**Description of the task**
Copy only what lies from the line containing "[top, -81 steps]" through the line containing "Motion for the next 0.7" in the entries below, keeping both end lines exact and dropping every picture.

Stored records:
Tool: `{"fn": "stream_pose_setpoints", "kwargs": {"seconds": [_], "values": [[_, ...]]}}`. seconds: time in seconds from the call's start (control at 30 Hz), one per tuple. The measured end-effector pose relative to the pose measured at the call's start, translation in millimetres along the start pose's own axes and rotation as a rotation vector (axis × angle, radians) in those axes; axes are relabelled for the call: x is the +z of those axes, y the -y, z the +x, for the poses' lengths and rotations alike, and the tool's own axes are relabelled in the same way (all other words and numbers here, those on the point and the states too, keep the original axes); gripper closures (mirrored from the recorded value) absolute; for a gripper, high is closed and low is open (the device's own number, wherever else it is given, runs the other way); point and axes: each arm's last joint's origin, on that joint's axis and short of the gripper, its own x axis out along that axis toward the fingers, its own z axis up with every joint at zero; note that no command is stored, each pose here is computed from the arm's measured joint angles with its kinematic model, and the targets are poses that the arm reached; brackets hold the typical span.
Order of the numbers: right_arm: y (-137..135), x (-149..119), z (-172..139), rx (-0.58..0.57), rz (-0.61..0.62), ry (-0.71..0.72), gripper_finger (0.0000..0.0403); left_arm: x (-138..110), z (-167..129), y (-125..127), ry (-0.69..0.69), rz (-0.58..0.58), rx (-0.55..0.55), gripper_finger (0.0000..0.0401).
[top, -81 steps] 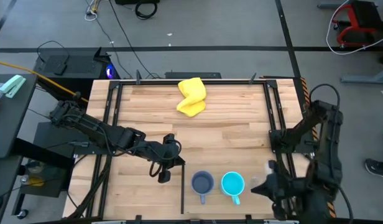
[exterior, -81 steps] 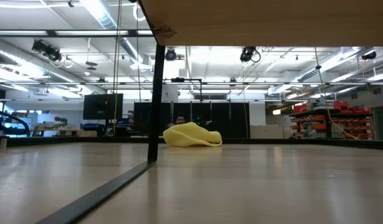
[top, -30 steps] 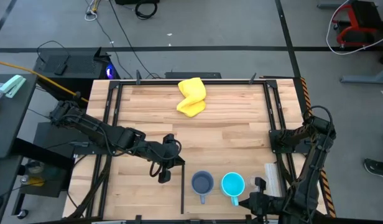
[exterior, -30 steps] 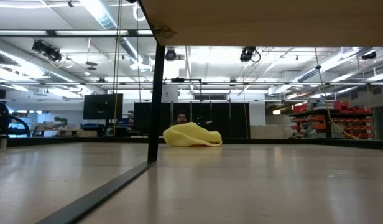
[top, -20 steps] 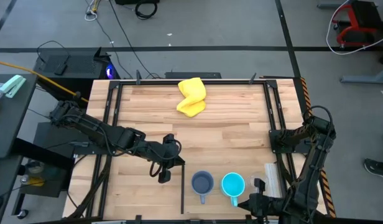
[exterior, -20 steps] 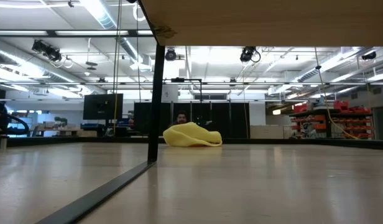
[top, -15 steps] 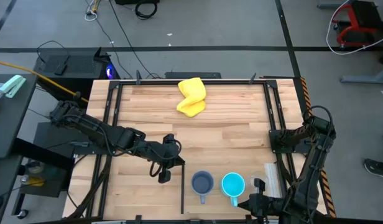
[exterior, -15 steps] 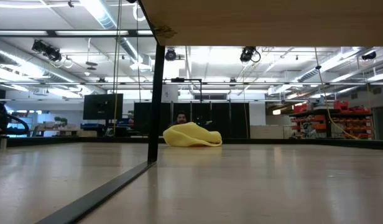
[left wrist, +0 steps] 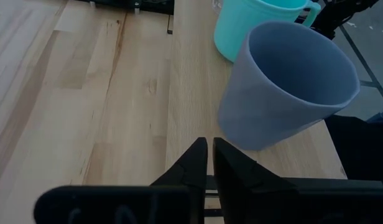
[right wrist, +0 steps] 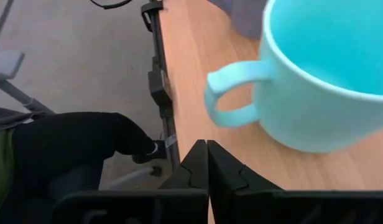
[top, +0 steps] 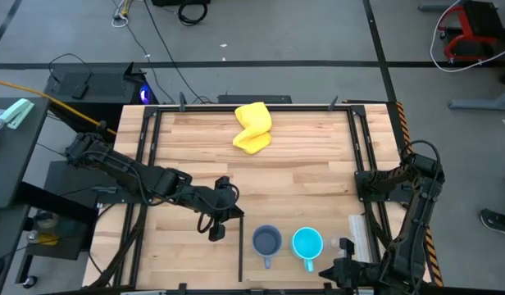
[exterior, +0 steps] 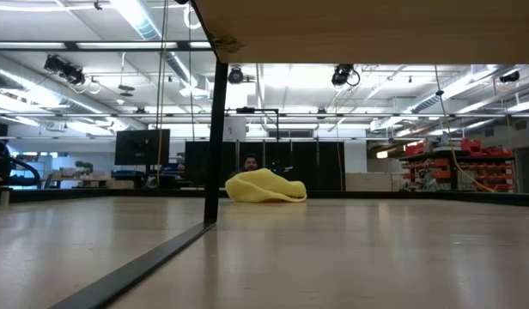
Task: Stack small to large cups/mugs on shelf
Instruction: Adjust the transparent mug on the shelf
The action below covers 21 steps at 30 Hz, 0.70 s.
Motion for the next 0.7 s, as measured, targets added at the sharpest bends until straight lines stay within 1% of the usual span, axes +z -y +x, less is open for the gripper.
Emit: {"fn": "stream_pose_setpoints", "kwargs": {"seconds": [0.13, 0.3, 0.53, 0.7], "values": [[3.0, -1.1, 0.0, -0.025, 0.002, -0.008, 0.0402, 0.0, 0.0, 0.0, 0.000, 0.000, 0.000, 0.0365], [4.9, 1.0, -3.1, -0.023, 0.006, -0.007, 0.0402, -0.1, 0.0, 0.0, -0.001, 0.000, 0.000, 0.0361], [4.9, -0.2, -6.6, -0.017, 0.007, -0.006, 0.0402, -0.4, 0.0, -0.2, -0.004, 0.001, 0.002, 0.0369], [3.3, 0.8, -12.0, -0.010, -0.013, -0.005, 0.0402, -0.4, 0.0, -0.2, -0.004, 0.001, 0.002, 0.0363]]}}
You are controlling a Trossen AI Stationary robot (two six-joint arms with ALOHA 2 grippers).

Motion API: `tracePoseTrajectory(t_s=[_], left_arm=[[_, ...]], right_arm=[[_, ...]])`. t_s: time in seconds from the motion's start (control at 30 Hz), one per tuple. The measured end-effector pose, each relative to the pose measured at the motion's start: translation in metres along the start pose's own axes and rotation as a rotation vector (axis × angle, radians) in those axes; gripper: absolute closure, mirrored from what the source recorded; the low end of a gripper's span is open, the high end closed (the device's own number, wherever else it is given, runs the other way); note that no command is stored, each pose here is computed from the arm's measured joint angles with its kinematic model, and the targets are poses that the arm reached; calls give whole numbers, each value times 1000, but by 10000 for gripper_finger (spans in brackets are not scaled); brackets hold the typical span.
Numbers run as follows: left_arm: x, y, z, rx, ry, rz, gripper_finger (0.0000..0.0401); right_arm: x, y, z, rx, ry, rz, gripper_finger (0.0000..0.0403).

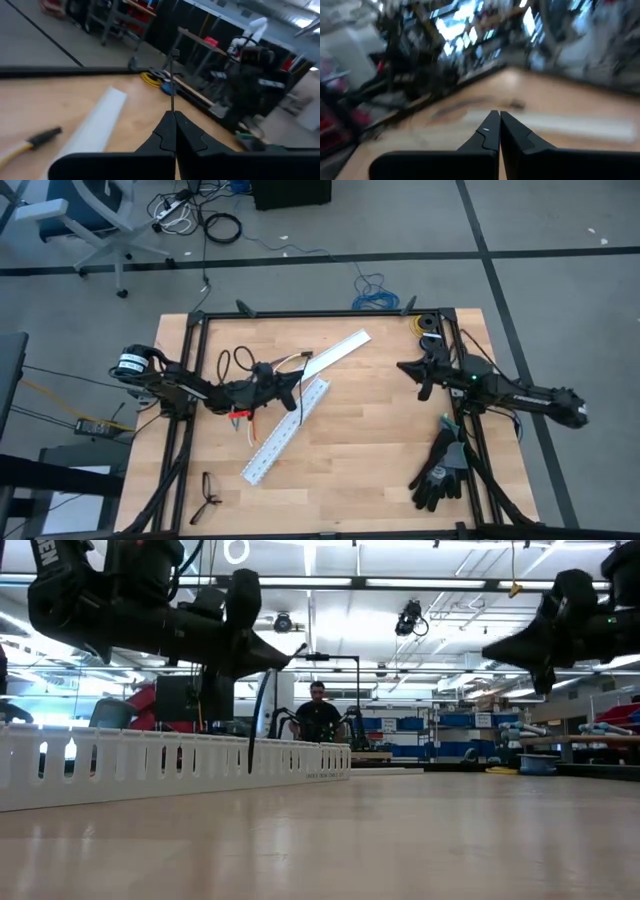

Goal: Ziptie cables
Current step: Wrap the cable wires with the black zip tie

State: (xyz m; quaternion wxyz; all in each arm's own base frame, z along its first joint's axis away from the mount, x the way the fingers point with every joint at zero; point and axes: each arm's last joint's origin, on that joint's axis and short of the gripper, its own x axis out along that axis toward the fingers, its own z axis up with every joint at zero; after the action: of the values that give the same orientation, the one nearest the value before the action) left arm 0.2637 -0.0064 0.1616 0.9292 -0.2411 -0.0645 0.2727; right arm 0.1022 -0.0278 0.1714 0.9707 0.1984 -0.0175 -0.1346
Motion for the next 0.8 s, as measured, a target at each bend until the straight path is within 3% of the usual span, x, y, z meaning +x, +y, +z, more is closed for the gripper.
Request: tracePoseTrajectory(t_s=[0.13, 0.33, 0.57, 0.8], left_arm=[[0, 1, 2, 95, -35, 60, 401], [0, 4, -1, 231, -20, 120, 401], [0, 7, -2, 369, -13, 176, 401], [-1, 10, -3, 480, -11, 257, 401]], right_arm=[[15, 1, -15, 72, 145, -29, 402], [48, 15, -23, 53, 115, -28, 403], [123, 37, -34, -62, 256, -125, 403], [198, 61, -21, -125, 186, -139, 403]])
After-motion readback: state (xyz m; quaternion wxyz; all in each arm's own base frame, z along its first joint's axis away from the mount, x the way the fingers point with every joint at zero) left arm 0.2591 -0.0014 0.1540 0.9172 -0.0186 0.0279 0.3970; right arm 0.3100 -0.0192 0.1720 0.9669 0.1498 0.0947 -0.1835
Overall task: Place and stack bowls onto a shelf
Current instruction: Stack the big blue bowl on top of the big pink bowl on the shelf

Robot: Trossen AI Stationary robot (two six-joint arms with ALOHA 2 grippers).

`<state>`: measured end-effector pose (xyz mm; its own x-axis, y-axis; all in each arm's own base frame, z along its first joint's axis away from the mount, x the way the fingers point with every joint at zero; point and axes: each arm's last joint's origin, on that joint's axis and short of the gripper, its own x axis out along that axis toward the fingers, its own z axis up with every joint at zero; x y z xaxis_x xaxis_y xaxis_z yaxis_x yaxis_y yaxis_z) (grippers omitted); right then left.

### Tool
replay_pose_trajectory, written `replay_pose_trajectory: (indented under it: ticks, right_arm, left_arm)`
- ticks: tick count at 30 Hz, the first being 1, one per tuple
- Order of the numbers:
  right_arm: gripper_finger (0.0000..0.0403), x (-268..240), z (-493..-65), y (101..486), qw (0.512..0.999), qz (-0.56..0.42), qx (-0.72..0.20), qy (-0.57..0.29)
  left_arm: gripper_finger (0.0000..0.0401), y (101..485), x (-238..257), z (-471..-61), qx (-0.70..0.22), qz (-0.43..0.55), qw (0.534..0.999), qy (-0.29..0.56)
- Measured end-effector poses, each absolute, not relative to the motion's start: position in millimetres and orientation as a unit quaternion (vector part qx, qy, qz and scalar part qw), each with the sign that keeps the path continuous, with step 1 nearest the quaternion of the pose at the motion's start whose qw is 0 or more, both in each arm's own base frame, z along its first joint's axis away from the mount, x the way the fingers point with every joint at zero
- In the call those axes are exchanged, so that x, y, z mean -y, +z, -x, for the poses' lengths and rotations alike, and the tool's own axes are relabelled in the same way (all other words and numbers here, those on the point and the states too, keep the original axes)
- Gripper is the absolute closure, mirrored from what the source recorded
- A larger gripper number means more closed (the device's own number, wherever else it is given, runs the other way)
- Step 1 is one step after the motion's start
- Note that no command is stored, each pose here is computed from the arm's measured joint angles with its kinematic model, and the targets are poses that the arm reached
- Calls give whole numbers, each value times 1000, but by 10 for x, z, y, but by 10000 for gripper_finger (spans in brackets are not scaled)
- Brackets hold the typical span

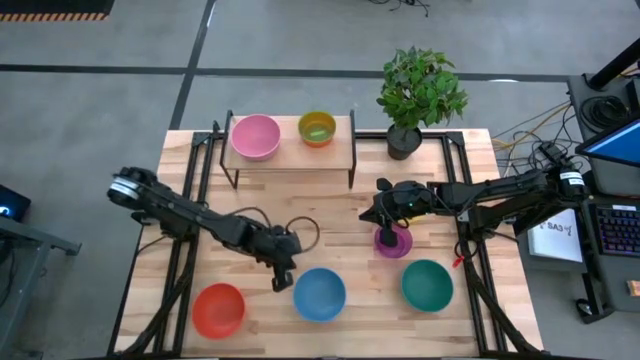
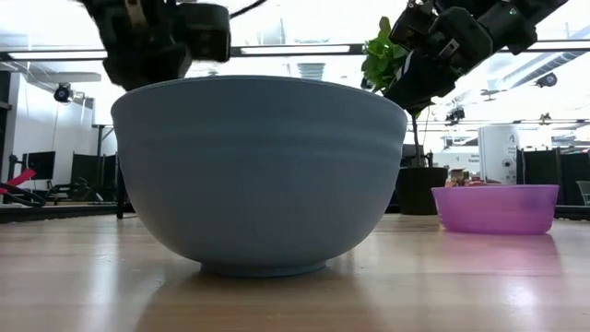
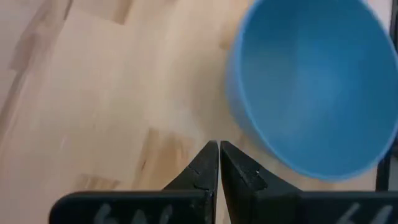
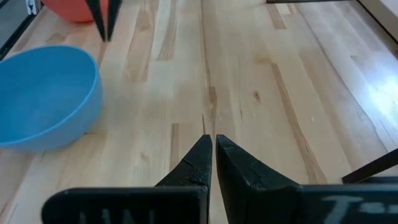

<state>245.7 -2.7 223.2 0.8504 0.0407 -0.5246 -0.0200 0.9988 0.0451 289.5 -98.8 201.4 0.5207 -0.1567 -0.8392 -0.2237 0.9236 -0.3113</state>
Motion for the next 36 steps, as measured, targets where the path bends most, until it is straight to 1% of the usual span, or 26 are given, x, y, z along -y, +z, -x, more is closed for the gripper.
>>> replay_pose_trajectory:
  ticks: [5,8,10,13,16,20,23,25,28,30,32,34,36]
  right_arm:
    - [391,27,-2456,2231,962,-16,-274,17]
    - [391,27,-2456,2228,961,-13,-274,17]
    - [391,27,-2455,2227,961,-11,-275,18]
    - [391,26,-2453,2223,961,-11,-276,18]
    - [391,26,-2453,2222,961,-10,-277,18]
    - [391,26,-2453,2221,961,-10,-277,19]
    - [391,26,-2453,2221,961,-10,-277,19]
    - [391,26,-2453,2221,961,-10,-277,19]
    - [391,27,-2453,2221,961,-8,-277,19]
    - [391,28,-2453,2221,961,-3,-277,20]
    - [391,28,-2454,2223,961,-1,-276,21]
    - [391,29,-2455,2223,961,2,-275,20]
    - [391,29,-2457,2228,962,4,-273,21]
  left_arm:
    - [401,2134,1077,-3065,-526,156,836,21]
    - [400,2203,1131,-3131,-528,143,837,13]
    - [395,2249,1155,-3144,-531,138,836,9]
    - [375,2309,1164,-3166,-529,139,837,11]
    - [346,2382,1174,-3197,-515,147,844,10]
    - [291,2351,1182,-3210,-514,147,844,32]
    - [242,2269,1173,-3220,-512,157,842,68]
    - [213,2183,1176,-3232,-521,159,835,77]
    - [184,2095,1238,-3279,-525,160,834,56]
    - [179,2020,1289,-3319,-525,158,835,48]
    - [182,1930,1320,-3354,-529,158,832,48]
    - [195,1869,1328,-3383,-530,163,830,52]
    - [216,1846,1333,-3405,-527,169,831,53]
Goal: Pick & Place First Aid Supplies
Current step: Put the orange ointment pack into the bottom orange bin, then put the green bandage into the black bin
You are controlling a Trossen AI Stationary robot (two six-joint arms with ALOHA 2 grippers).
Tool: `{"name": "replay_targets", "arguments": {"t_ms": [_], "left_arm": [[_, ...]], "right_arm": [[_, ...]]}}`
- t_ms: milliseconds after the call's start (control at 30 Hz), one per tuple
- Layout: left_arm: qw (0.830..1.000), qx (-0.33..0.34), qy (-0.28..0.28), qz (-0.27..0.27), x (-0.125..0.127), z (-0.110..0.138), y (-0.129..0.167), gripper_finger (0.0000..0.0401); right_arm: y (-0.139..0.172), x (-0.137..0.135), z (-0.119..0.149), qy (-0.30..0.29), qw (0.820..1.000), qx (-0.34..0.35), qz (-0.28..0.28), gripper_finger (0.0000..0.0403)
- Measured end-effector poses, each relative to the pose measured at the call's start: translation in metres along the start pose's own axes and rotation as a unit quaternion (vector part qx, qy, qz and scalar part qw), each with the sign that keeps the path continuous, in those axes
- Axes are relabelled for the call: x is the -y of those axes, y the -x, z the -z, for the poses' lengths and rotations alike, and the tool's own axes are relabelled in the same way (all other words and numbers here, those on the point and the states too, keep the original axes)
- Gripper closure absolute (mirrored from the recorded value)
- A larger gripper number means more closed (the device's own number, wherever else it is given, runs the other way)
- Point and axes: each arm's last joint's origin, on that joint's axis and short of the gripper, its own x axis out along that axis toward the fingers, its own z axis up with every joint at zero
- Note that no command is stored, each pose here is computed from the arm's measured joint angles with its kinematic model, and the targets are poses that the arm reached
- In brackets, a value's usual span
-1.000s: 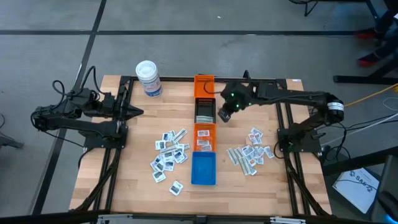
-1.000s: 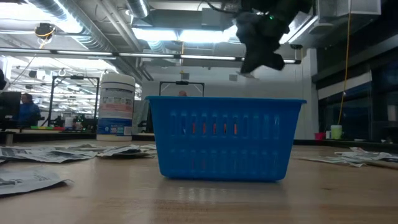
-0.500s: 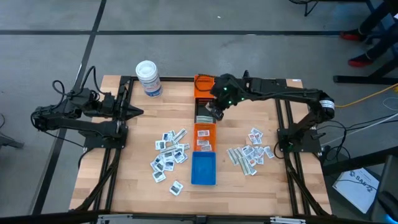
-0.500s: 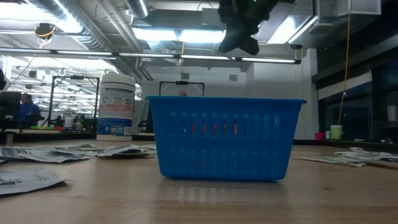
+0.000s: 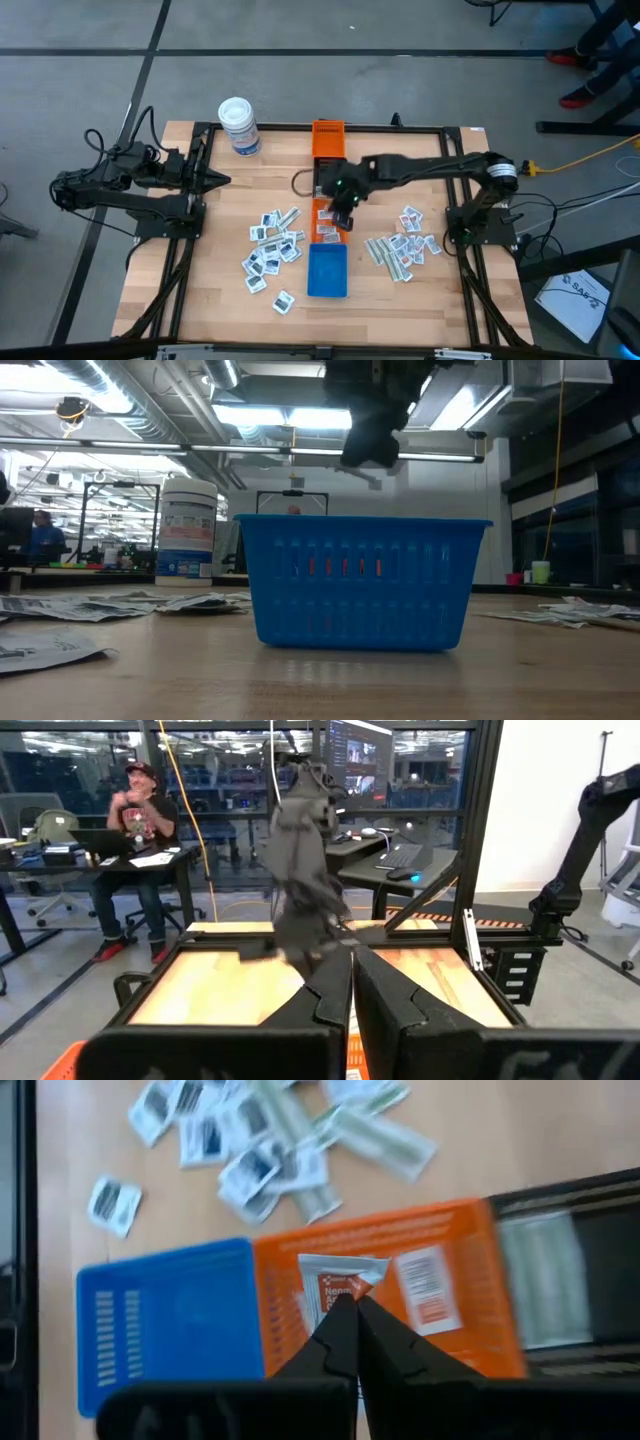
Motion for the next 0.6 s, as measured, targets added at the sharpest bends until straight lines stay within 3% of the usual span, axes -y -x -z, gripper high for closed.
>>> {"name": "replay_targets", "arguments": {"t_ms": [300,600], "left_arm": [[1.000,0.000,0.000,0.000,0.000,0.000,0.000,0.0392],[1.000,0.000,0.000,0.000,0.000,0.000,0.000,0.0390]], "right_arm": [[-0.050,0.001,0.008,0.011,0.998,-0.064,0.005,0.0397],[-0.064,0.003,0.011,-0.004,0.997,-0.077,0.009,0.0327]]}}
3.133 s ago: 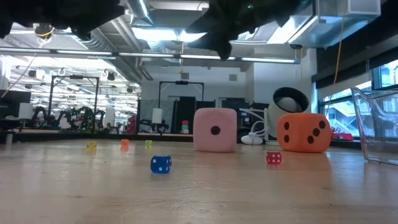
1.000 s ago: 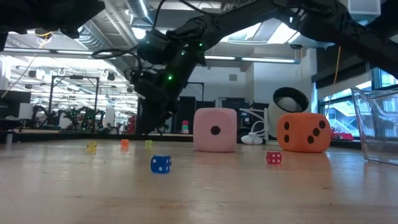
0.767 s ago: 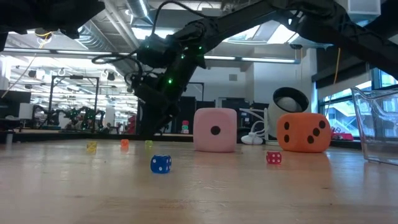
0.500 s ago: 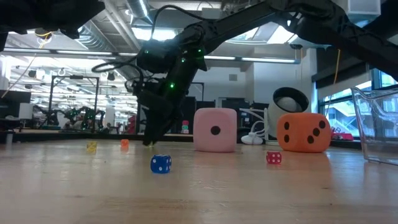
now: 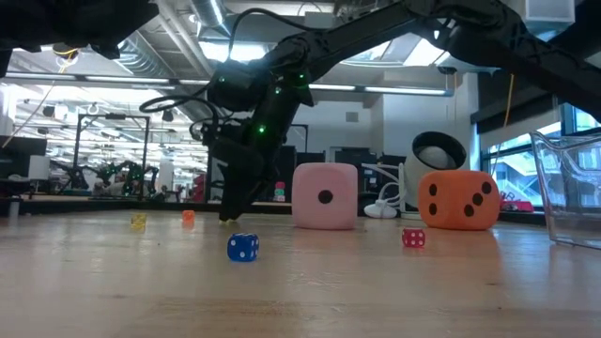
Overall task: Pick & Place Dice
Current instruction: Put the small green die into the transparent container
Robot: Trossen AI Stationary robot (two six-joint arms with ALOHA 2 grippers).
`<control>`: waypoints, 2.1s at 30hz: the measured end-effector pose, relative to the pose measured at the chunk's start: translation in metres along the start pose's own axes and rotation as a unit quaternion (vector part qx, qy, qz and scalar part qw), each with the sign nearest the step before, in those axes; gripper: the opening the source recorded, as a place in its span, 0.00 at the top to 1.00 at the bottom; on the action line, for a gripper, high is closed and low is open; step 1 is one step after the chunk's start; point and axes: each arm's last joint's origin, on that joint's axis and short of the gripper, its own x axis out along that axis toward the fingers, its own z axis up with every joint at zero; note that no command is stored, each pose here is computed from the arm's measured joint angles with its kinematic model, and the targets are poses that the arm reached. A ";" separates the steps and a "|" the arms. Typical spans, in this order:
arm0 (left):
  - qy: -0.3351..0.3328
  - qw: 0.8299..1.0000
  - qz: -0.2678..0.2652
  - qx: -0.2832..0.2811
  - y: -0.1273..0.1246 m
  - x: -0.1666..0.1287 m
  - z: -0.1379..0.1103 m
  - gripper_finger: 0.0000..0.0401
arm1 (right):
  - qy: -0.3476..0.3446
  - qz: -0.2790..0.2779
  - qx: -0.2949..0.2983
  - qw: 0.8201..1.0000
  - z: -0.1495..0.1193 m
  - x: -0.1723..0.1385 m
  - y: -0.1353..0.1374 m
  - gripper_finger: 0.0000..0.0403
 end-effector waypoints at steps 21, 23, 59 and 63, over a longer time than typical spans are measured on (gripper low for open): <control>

**Expected output**
[top, -81 steps] 
[exterior, -81 steps] 
[top, -30 steps] 
[exterior, -30 steps] 
[top, -20 steps] 
[exterior, -20 steps] 
[top, -15 steps] 
[exterior, -15 steps] 
[left wrist, +0 steps] 
[right wrist, +0 steps] 
[top, +0 steps] 
[exterior, +0 steps] 
Task: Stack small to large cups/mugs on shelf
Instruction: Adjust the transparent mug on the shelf
The action below covers 21 steps at 30 Hz, 0.70 s.
Motion for the next 0.7 s, as measured, targets added at the sharpest bends until straight lines stay within 1% of the usual span, axes +z -y +x, less is open for the gripper.

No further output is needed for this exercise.